I love to love carbohydrates as we all should. The challenge to loving carbohydrates is consuming the correct type of carbohydrates and maintaining the correct portion size. We always think starch and sugar but while refined carbohydrates are the primary sources in most diets, the better sources are grains and fresh fruits and vegetables. Natural sources of starches and simple sugars include foods like rice, potatoes, breads, and pasta. These aren’t bad foods, you just have to know how they are made. Rice is an excellent source of carbohydrates and brown rice is better than ordinary long grain white rice. Couscous, quinoa, and millet are even more nutritious. Potatoes are a staple to every kitchen around the world. All the varieties of white potatoes are healthy but sweet potatoes and purple potatoes are even healthier. I love breads but find that whole grain or whole meal bread is healthier than ordinary wheat or 12-grain breads. Even healthier are sprouting grain breads. People everywhere love noodles, pasta is a favorite for adults and children alike. Consider eating whole grain pasta or brown rice pasta rather than traditional pastas made with semolina flour. The recommended intake of carbohydrates is 210 grams for the breastfeeding woman. Excess carbohydrates that are eaten are stored in the liver and if not used for energy are then converted to fat. Long term storage of these converted fats leads to fatty liver disease.

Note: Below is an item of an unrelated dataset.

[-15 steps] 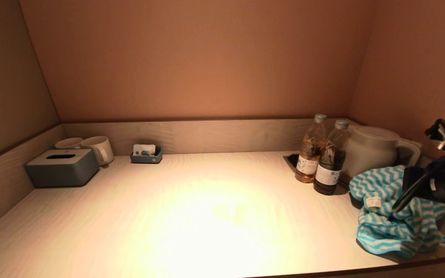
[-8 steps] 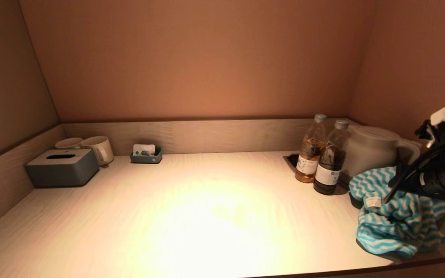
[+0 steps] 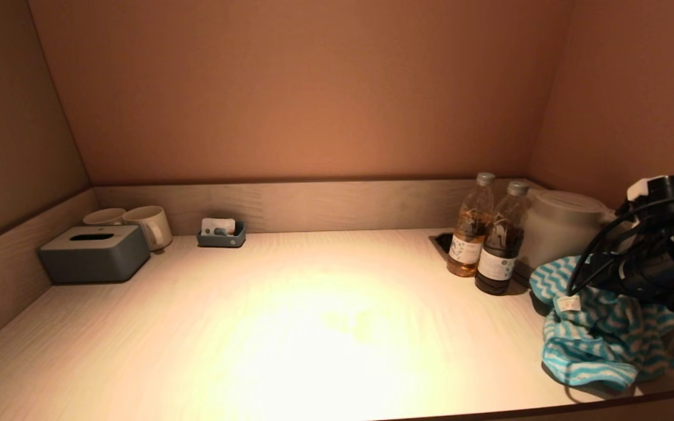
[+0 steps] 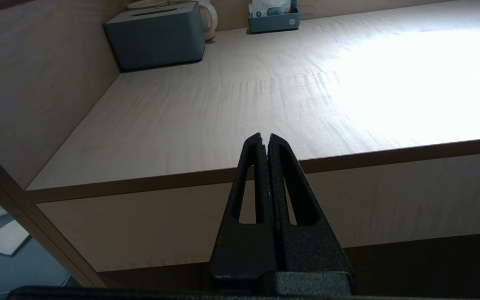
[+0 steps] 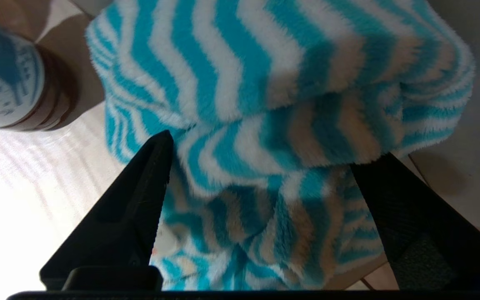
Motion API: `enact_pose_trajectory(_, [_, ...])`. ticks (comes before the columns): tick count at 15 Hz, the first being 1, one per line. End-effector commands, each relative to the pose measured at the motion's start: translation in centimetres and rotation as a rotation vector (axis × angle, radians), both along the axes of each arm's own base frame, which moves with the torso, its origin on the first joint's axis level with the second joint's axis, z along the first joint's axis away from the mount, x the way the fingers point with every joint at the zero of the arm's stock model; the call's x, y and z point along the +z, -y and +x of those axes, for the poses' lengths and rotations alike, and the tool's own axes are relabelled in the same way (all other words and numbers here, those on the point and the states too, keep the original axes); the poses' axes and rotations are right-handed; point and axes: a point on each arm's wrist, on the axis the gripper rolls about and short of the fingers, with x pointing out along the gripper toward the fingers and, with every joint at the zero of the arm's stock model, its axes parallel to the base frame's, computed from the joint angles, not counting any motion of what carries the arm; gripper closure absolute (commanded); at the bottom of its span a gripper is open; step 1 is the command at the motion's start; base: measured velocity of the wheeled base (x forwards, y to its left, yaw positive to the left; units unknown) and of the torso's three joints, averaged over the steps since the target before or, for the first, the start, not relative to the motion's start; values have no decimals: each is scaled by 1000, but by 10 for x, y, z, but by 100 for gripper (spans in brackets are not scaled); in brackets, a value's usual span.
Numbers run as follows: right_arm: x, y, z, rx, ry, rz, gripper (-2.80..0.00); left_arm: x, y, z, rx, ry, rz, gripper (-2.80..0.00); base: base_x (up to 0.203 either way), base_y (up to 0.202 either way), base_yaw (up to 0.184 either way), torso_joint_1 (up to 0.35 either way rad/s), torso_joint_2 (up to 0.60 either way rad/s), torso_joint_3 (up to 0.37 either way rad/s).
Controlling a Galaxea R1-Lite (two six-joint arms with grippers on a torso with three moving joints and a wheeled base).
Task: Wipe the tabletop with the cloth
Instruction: Pick up the tablecloth
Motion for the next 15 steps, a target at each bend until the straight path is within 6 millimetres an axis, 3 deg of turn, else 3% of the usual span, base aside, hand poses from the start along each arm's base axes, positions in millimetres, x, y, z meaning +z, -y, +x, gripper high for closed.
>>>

Fiber is important for many reasons but one statement summaries most functions of fiber in the body: scrubbing bubbles. Dietary fiber works a little like those fierce bubbles from the television commercials, they pass through the body leaving it cleaner than before. Fiber binds to metabolic wastes, fats, and sometimes toxins and act as a carrier, transporting out through the digestive system. Fiber helps in maintaining consistent movement of the bowels and is essential to healthy bowels. A lactating woman needs 29 grams of dietary fiber from grains such as oats, whole wheat, quinoa, and millet. Fruits and vegetables often also have fiber content, just another reason to add an extra serving.
As an image conscious society we frequently skip the fat for fear of weight gain. The body needs fat as an essential part of manufacturing vitamins and natural body steroids. As much as we may loathe eating foods with fat the focus should be more on finding and eating healthy fats that won’t be harmful to your health. Your total fat intake should be between 20-35 grams per day. Be wise and split your fat intake across several meals and snacks, choosing healthy sources of polyunsaturated fats. For instance, nuts, seeds, eggs, peanut butter, almond and hazelnut butters, avocado, cereals containing flax or hemp, broccoli, cabbage, collards, kale, tofu, and tempeh all contain healthy fat sources. Choosing lean proteins and fish are also great ways to meet protein intake while managing fat intake. My on the go Momma snack is one half cup of dry roasted nuts and berries mix. Packed with protein and healthy fats the mix contains almonds, cashews, peanuts, walnuts, and assorted dried blueberries, cherries, and cranberries. The mix provides about 13 grams of fat. Another great option is to top your salad with dried roasted pepitas for a little extra crunch and 7g of fat. Love chia seeds? Add 1 tablespoon to Greek yogurt the night before. Top with berries and one quarter cup of slivered almonds for 12 grams of fat and a healthy dose of protein and antioxidants.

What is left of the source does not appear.